As much as we love our Netflix accounts here at Cinephile City, there’s a certain experience you can have only when you see a film live and in person. Theatrical Experiences is an occasional series in which we tell our best/worst/creepiest/funniest stories of going to the movies.
It was an awful January night. The temperature just a breath above zero, with brittle, icy snow lashing out at anyone stupid enough to leave the warmth of their home. I am pretty stupid and my apartment wasn’t all that warm, but I also had a damn good reason to brave the elements: Nicolas Cage.
Beginning with the first National Treasure, my friend, filmmaker Mike Olenick, and I attempted to see all of Nicolas Cage’s films in the theater together. While this dedication was occasionally ill-advised (I’m looking at you Bangkok Dangerous), more often than not we were rewarded with something of lasting value: the didactic camel toe montage in The Weather Man, the “MULTICAGE” glories of Next, the “iguana cam” of Bad Lieutenant, and so on. Cage movies aren’t always good but they’re usually, at the very least, fun. So while the reviews had been universally terrible for his latest, Season of the Witch, I still walked to the lobby to meet Mike hoping for something memorable.
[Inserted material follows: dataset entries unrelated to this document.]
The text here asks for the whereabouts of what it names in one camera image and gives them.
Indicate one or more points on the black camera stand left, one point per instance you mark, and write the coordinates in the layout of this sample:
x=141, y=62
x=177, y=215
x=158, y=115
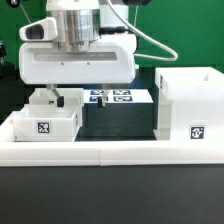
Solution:
x=6, y=68

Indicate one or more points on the white U-shaped border frame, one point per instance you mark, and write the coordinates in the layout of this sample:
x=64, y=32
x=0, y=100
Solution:
x=104, y=153

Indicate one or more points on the white drawer tray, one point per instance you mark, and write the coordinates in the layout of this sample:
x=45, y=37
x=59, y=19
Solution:
x=72, y=96
x=47, y=123

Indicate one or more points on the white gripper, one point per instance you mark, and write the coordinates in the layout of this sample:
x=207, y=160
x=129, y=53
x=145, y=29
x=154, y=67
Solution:
x=110, y=60

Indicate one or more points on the white drawer cabinet box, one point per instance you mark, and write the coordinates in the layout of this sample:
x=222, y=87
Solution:
x=190, y=104

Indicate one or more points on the white marker tag sheet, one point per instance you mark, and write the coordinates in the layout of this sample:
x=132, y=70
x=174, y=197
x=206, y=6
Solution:
x=118, y=96

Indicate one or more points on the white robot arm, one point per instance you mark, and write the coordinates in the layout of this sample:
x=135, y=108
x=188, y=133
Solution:
x=80, y=42

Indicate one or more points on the white front drawer tray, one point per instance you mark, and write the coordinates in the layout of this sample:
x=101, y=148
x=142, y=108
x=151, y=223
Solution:
x=47, y=123

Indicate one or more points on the white rear drawer tray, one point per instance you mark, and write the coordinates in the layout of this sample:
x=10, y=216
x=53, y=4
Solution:
x=72, y=96

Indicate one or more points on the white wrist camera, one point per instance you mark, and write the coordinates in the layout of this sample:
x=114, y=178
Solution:
x=42, y=30

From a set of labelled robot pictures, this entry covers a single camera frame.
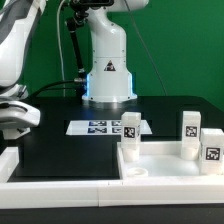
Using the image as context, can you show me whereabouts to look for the grey hanging cable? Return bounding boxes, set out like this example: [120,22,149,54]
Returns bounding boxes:
[56,0,68,81]

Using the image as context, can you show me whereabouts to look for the black cable bundle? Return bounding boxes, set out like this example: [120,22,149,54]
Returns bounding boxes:
[30,77,88,98]

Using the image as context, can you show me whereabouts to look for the white U-shaped fence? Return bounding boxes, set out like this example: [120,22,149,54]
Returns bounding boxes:
[0,147,224,209]

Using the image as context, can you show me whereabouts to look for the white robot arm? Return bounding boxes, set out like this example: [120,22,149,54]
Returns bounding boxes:
[0,0,148,103]

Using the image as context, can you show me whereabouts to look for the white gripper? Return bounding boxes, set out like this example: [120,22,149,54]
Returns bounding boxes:
[0,84,40,129]

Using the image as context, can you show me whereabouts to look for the white square table top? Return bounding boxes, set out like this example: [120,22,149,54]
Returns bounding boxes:
[116,139,224,183]

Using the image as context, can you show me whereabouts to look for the white sheet with tags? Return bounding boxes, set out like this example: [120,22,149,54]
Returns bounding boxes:
[65,119,153,137]

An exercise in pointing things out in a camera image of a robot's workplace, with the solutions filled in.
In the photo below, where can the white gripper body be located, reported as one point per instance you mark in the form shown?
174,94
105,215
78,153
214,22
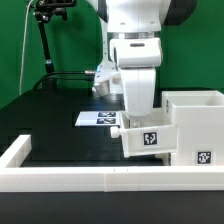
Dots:
138,91

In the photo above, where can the white drawer tray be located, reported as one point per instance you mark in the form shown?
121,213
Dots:
157,135
168,159

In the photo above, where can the white drawer cabinet box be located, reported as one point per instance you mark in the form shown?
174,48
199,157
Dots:
199,117

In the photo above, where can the white front drawer tray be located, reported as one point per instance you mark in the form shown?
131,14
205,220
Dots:
168,159

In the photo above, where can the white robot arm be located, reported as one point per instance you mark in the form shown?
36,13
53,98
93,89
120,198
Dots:
133,19

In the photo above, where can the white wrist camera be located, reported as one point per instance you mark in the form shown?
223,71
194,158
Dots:
136,53

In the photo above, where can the white marker base plate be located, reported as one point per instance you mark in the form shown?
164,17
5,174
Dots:
97,118

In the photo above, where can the black camera stand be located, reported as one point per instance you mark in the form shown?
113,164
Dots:
44,11

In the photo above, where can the white U-shaped border frame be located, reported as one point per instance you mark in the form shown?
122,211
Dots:
15,178

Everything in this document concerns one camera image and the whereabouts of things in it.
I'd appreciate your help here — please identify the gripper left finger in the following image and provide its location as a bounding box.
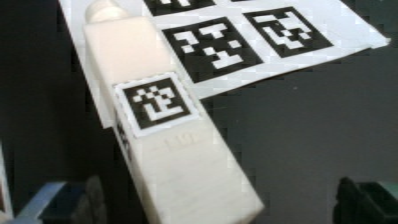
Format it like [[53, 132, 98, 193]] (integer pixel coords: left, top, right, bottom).
[[10, 176, 108, 224]]

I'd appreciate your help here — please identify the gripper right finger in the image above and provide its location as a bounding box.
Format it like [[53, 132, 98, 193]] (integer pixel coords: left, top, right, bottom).
[[336, 177, 398, 224]]

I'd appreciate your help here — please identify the fiducial marker sheet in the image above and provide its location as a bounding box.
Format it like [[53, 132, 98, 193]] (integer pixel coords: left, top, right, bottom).
[[58, 0, 389, 126]]

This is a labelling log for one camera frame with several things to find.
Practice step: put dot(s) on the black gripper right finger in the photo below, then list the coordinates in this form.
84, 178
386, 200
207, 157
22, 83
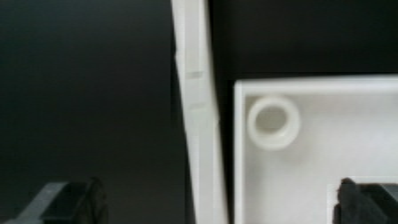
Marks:
366, 203

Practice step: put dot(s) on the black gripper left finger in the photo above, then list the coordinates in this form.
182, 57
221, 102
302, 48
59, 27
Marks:
70, 203

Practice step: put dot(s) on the white square tabletop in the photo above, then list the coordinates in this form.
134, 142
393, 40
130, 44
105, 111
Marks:
315, 135

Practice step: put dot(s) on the white L-shaped obstacle fence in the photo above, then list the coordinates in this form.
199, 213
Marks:
194, 63

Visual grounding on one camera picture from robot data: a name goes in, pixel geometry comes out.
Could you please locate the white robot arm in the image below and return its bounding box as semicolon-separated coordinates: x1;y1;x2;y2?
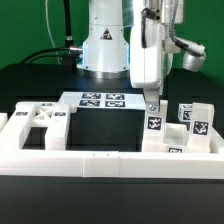
78;0;206;112

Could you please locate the white part left edge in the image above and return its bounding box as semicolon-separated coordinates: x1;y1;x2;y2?
0;113;8;132

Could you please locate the white U-shaped obstacle fence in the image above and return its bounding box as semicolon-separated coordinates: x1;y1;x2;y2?
0;122;224;179

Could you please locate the thin white cable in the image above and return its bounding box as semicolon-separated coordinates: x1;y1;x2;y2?
44;0;63;66

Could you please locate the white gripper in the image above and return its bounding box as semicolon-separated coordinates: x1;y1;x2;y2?
130;0;172;112

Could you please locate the white chair back frame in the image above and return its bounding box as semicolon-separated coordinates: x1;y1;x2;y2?
0;101;77;151

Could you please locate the white marker base plate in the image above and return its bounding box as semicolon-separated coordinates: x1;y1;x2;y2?
59;92;145;110

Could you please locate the white chair seat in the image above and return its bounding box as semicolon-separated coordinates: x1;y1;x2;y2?
141;123;224;155

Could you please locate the black cable bundle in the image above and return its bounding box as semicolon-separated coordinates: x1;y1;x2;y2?
19;0;84;68

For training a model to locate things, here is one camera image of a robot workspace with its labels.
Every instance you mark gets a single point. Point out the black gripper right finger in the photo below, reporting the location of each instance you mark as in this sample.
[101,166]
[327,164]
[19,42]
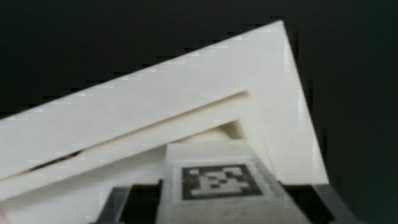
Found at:
[314,205]

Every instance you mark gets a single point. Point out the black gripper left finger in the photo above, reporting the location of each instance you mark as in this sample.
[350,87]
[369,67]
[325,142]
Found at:
[131,204]

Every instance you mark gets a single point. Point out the white table leg with tag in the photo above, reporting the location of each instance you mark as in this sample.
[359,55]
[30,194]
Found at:
[220,189]

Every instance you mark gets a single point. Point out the white L-shaped obstacle fence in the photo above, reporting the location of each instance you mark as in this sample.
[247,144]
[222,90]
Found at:
[243,65]

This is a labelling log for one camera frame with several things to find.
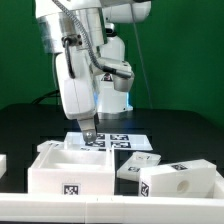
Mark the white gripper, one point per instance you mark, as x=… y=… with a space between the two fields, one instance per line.
x=77 y=94

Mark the white cabinet body box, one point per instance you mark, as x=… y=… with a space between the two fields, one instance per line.
x=72 y=172

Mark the white cabinet door panel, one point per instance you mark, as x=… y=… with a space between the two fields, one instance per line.
x=50 y=144

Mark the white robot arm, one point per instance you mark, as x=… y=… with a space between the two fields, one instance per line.
x=88 y=58

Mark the white cabinet top block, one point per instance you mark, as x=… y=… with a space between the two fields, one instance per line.
x=189 y=179

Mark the white flat marker plate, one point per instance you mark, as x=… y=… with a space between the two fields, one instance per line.
x=108 y=140

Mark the white small door panel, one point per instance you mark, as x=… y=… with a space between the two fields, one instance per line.
x=130 y=170

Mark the white block at left edge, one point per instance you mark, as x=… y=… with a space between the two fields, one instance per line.
x=2 y=165

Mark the white front rail bar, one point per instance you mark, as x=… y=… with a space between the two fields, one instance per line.
x=113 y=209
The 10:55pm show was the theater’s final film of the night, and the staff mentioned they were hoping nobody would show up so they could go home early. After entering the theater we didn’t feel too bad about denying the staff their free time, as there was an older woman already seated in the middle of the auditorium. Mike and I nodded to her as we took our usual seats towards the front. After the minimally amusing opening sequence, where Holy Crusaders played by Cage and Ron Perlman slaughter thousands before growing a conscience, Season of the Witch becomes a nightmare of tedium. Perlman at least brings an anachronistic charisma to his role, but Cage is atypically inert and boring.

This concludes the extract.